We are enjoying a couple of days with daytime temps climbing above freezing, so our snow cover is dwindling. Walking Delilah along the perimeter trails yesterday, I discovered tire tracks that revealed someone had left the road and driven into the ditch by our property.

Roads in the area are still slippery.

Delilah made a surprise discovery while we were making our way through our woods after I got home from work yesterday. (Interesting coincidence: Ward and I were just exchanging comments related to this subject on my Tuesday post, Feeling Wintery.)

Like she almost always does, she was paying frequent attention toward the center of our woods, obviously picking up the scent of something that interested her. She generally walks a short distance, then stops to look left and sniff at the air, before continuing on for a ways and stopping again.

Sometimes, she picks up a scent on the ground and tries to follow it a few steps off the trail.
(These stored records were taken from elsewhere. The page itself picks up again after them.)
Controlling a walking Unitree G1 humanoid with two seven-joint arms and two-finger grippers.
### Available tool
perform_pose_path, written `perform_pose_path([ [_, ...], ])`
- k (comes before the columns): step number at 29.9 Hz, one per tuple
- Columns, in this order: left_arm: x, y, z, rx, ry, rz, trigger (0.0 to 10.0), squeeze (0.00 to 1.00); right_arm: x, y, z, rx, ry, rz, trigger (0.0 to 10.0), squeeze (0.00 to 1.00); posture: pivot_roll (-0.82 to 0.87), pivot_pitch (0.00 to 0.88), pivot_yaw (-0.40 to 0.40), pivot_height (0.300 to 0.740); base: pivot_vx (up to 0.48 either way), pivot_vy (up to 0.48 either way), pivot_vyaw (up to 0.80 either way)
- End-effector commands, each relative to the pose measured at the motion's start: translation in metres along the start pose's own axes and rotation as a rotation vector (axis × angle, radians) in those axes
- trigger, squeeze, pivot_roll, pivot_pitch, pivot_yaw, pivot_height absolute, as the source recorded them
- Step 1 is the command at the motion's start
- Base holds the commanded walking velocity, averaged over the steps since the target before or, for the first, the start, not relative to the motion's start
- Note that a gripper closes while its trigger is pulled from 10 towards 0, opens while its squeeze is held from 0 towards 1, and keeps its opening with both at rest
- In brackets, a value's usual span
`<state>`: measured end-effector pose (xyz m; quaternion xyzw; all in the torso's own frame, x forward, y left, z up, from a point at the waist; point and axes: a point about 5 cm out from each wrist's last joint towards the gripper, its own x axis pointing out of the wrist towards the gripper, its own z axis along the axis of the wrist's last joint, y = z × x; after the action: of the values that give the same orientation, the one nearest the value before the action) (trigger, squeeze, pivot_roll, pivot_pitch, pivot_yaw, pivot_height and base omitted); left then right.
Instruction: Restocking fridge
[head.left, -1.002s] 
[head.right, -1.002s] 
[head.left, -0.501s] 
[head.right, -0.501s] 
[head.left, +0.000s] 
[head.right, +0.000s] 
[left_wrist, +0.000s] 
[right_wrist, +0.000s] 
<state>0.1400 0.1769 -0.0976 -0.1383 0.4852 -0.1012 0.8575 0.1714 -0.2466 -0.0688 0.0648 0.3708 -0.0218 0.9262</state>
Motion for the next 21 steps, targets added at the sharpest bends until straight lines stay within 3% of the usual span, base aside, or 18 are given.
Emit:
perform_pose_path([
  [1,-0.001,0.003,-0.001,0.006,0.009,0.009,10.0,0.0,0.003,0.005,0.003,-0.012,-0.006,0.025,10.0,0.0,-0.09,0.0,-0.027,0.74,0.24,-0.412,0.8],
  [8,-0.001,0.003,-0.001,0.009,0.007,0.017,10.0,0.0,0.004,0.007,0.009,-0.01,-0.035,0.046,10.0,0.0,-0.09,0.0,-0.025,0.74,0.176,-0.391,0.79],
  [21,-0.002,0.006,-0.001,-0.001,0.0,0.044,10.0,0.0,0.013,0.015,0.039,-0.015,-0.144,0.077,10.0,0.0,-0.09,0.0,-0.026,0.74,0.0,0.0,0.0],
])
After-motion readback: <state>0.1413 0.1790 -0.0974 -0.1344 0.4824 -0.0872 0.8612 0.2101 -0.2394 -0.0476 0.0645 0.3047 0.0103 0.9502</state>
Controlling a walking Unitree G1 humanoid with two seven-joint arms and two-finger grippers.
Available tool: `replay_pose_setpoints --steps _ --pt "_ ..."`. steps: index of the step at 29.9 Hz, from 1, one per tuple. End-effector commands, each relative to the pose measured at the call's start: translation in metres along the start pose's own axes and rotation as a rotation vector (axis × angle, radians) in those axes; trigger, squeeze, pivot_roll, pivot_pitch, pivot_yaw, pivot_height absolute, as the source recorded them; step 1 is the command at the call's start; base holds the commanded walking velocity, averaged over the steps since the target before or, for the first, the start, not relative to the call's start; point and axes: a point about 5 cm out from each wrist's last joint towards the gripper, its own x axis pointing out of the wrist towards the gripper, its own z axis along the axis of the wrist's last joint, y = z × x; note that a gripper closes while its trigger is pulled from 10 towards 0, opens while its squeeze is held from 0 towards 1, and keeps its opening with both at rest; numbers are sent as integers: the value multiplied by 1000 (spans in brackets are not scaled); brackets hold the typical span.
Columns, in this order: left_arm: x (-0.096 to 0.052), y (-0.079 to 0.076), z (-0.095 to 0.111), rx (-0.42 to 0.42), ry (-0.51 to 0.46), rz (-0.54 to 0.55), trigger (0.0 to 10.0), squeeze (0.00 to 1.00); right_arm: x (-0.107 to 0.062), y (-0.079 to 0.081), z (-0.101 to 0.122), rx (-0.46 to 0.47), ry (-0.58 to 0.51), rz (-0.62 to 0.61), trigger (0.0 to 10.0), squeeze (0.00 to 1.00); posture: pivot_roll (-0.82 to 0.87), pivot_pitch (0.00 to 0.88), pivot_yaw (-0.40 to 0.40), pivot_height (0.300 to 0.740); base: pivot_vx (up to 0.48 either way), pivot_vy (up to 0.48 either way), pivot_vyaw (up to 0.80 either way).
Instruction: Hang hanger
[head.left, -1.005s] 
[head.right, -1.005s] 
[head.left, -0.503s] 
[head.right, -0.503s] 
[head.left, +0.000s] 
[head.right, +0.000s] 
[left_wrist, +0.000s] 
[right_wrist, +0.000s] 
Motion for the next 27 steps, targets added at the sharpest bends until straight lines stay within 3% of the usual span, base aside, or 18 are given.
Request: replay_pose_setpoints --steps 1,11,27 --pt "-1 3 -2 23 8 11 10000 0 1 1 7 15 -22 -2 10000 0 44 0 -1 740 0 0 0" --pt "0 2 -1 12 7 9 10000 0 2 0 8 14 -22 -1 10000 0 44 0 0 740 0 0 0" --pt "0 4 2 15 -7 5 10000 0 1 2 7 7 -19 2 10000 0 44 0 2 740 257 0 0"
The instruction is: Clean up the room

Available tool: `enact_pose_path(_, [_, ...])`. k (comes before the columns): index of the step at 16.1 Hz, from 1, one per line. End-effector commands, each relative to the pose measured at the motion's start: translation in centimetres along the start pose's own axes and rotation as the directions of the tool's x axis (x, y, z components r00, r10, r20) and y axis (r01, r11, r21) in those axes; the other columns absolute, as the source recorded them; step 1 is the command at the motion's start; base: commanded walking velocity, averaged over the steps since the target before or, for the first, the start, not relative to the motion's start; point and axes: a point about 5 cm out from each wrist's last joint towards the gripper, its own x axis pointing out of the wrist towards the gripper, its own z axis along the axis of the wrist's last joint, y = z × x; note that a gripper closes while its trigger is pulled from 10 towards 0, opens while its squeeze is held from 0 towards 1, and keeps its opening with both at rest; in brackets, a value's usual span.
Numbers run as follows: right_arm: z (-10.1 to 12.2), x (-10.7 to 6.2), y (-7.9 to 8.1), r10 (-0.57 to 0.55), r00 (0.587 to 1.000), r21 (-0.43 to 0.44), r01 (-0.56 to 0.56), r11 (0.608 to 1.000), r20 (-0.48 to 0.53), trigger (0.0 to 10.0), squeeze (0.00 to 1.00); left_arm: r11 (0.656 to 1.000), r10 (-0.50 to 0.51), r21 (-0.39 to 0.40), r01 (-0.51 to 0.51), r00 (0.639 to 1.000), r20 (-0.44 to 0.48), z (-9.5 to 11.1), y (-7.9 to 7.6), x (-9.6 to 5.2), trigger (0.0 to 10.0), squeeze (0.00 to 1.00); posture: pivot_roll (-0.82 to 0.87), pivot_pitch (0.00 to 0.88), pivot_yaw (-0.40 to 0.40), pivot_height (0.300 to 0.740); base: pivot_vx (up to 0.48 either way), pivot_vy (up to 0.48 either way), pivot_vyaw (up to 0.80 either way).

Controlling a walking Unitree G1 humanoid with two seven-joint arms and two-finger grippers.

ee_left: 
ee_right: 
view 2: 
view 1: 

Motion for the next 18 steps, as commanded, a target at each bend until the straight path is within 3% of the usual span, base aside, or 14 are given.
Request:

I tend to pull her back quickly to get her back on task of walking our regular patrol around the property.

All of a sudden yesterday, she bolted to the left as if she was immediately on the tail of some critter, circling around a large tree trunk beside the trail before I could put the brake on her leash. I spotted the pile of fur just as she struck it with a massive bite.

She then let go just about as fast as she had attacked. Uncharacteristically, she didn’t resist one bit when I put tension on her leash to bring her back to the trail.

We walked a short distance and I hooked her to a tree so I could go back alone to see what it was that she had bitten. It was an opossum. I didn’t bother to check for any other detail, choosing to let nature take its course, and us to finish our walk.

If that had been one of our chickens, they wouldn’t have stood a chance.

Even though we keep Delilah on a leash, we also need to pay attention to her at all times.